On how many lines of these entries does the word "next" occur? State the number alone.

[Stored items from a collection]
########
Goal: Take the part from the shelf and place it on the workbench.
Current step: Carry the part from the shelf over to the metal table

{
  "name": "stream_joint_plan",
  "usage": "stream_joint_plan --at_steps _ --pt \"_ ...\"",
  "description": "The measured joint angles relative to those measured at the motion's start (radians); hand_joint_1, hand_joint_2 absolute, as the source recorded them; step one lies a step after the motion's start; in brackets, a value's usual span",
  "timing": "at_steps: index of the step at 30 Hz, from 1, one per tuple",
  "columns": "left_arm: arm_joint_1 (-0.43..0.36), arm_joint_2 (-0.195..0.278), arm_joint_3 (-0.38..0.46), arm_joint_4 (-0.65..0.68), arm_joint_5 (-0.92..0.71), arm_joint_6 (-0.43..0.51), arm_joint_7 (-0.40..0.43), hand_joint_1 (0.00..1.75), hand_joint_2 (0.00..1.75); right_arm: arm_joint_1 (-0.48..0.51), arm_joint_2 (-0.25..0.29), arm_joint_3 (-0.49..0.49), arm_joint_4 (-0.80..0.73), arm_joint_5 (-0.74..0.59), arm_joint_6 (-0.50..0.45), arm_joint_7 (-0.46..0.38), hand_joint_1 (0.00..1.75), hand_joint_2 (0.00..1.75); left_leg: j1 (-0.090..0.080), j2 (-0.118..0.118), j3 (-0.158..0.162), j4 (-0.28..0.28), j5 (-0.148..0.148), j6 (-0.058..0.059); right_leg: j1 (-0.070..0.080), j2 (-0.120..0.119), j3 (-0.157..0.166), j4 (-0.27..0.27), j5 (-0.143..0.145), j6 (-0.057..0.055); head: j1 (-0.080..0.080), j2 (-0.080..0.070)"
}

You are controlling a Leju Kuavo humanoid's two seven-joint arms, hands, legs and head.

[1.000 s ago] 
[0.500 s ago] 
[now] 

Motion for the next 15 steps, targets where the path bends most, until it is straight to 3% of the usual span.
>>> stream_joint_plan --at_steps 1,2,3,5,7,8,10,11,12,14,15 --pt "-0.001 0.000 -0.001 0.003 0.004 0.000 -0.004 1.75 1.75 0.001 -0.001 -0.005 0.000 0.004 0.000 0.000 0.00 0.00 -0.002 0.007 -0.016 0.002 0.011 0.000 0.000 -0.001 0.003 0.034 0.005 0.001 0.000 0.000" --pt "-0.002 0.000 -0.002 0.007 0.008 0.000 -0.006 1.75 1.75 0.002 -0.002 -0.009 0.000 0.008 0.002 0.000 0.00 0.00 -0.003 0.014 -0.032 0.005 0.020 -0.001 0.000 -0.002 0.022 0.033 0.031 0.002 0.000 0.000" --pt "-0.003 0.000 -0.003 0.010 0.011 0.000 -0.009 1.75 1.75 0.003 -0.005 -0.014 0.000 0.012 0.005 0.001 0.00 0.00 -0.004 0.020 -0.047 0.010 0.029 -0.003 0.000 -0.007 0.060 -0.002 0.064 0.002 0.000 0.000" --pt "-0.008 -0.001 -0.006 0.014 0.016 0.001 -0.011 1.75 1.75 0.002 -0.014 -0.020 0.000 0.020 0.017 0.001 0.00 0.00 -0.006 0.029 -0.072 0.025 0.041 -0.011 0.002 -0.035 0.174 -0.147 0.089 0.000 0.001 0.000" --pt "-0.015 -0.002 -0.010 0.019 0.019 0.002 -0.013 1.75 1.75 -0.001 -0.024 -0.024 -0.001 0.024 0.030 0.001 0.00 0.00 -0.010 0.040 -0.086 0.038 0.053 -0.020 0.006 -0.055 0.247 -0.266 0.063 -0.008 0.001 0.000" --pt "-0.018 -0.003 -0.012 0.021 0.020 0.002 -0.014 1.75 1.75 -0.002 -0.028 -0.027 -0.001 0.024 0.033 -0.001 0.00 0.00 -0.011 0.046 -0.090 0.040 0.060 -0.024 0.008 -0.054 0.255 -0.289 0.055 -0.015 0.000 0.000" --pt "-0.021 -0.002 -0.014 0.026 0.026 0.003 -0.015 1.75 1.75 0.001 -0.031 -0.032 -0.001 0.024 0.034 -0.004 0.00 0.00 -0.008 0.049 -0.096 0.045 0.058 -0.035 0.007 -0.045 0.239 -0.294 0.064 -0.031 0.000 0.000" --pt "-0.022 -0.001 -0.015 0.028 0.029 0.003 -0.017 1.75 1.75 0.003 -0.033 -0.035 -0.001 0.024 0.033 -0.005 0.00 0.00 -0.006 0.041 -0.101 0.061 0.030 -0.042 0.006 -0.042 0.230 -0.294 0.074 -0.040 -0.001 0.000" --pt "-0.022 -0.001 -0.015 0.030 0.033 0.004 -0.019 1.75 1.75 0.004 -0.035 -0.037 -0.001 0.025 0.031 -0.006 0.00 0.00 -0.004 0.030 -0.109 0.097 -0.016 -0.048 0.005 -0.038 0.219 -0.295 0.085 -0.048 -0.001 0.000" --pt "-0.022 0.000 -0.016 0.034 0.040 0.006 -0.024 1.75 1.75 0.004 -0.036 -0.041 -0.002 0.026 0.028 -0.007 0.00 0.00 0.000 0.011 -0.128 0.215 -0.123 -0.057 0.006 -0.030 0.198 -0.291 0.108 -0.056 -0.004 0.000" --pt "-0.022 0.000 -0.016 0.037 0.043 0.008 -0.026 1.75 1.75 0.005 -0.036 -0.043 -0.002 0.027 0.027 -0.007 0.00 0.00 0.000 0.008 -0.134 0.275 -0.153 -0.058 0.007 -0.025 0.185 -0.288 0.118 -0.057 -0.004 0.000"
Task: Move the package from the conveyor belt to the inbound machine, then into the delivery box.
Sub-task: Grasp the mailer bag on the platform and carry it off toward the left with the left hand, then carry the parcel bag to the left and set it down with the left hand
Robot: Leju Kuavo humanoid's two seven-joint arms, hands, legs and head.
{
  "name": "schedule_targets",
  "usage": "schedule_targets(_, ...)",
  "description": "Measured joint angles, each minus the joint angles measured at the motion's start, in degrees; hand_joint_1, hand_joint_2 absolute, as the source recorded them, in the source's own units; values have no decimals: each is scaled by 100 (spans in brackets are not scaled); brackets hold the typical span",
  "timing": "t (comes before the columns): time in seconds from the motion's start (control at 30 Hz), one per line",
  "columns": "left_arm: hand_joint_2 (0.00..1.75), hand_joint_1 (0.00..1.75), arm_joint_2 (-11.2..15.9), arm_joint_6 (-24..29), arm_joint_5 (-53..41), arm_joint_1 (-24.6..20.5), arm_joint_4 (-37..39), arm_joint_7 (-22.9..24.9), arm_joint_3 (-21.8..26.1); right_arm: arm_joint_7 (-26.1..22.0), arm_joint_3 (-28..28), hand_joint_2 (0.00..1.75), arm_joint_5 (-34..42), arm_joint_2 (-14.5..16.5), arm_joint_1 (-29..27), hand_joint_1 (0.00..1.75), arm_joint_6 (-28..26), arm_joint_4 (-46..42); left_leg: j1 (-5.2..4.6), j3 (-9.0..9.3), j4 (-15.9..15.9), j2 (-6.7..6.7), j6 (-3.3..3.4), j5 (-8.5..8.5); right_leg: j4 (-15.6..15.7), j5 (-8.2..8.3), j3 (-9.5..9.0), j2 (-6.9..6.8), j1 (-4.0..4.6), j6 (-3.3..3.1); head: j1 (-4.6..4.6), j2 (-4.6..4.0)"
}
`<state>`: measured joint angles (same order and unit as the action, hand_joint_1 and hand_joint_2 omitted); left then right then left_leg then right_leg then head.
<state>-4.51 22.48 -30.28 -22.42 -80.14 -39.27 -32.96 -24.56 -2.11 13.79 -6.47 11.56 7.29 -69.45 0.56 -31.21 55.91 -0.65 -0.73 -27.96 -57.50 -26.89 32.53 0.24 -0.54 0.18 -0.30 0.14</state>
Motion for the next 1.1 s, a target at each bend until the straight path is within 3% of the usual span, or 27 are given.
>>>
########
Answer section
2